In his book “The Escape Artists,” Noam Scheiber portrayed Summers as a force for restraint in the 2009 stimulus debates. That too cost him — unfairly — some liberal support. It now seems clear that he was a strong advocate of expansionist policies, though with tactical reservations that muddied the view from outside. On the other hand, there were esoteric matters relating to the bailouts — the Summers-Timothy Geithner toxic-assets plan for the big banks, for example — that might have brought deserved criticism had they been better understood.
The other front-runner, Yellen, doesn’t have Summers’ enemies, but there is little difference in their views on money. One point of divergence seems to be that Summers is more skeptical of the powers of quantitative easing. On that point, in my judgment, he’s right. Quantitative easing helps the banks but does little for the economy.
So the battle was symbolic, a fight of outsiders against insiders, of Wall Street allies against regulators, prosecutors, women and populists.
I can’t agree with Galbraith that the debate was entirely symbolic. Summers’s track record as a friend of Big Finance with a laissez faire attitude toward regulation was serious reason for substantive concern about the dangers of putting him in charge of the nation’s banking system. The efforts of Summers’s supporters to argue that he was now a reformed man and a firm friend of serious regulation were unconvincing. There was little they could point to other than some relatively lame and dispassionate echoings of the new conventional beltway wisdom.
But I do agree with Galbraith that a lot of the debate was symbolic. And that is fine; because in the realm of politics and high-profile appointments, symbols matter a great deal.
Summers is a symbol of the Clinton administration; of the Washington Consensus; of the neoliberal era of free markets and loose rules; of the global and domestic expansion of the US financial system and its perverse over-financialization of our economy; of the “world-saving” neoliberal troika of Greenspan, Rubin and Summers; of the crony capitalist ethos of the revolving door, with its high-paid former and future government stars raking in big bucks from the businesses they treat as “customers” while wearing the regulatory hat; of the relentless and brutal drive toward the reduction of labor power and the growth of inequality.
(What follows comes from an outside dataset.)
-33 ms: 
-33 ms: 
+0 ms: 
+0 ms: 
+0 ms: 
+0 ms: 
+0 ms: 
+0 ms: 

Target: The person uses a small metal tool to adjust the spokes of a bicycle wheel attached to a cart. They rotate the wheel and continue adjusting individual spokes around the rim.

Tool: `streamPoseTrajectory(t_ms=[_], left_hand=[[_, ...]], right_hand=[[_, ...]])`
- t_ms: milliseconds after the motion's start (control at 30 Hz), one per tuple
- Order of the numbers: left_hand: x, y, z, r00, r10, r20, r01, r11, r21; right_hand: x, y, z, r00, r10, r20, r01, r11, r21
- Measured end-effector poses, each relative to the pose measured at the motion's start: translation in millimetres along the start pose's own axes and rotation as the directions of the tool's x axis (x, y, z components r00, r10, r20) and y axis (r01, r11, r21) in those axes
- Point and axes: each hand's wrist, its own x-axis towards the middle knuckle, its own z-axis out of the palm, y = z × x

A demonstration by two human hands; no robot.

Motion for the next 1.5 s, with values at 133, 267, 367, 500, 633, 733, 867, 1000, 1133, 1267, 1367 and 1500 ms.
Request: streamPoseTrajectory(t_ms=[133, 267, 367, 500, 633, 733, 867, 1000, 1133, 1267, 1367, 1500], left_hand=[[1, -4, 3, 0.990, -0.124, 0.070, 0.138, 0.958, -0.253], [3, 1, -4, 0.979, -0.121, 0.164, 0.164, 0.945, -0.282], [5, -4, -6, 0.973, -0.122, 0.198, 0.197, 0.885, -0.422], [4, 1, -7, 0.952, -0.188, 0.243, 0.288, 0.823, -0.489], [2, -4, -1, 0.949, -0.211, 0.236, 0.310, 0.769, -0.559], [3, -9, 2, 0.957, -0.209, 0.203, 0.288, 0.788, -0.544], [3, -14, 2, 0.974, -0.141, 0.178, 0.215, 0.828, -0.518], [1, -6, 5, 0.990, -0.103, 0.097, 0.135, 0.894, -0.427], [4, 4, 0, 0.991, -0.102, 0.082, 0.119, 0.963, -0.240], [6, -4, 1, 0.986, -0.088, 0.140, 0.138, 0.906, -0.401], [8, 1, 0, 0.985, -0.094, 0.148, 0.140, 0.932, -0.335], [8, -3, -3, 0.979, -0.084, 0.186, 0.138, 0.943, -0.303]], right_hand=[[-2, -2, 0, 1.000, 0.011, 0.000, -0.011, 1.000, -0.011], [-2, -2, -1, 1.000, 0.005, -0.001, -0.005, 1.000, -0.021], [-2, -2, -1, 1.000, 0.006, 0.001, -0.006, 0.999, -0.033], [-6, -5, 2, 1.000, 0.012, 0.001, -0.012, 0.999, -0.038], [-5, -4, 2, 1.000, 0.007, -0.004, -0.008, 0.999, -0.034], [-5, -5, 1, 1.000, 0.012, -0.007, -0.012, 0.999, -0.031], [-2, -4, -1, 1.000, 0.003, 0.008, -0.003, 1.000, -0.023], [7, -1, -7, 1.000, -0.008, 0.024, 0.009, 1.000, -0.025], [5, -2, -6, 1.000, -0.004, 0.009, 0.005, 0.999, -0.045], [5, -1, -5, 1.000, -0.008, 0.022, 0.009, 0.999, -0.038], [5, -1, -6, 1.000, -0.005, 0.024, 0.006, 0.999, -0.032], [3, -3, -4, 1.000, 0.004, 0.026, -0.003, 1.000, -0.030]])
If Obama had selected Summers, that would have signaled to the US and the world that our society was recommitting itself to a regrettable era and its philosophy, instead of moving beyond that era. The signals sent by leaders matter. People take their cues from the top, and the cue Americans and global observers would have taken from a Summers appointment is that the pre-2008 economic order was open for business once again. That would have been a terrible signal to send.
Janet Yellen was also in the Clinton administration, but she has never been as closely associated with those grand neoliberal trends and movements as is Summers. And above all, she hasn’t cashed in the way Summers has.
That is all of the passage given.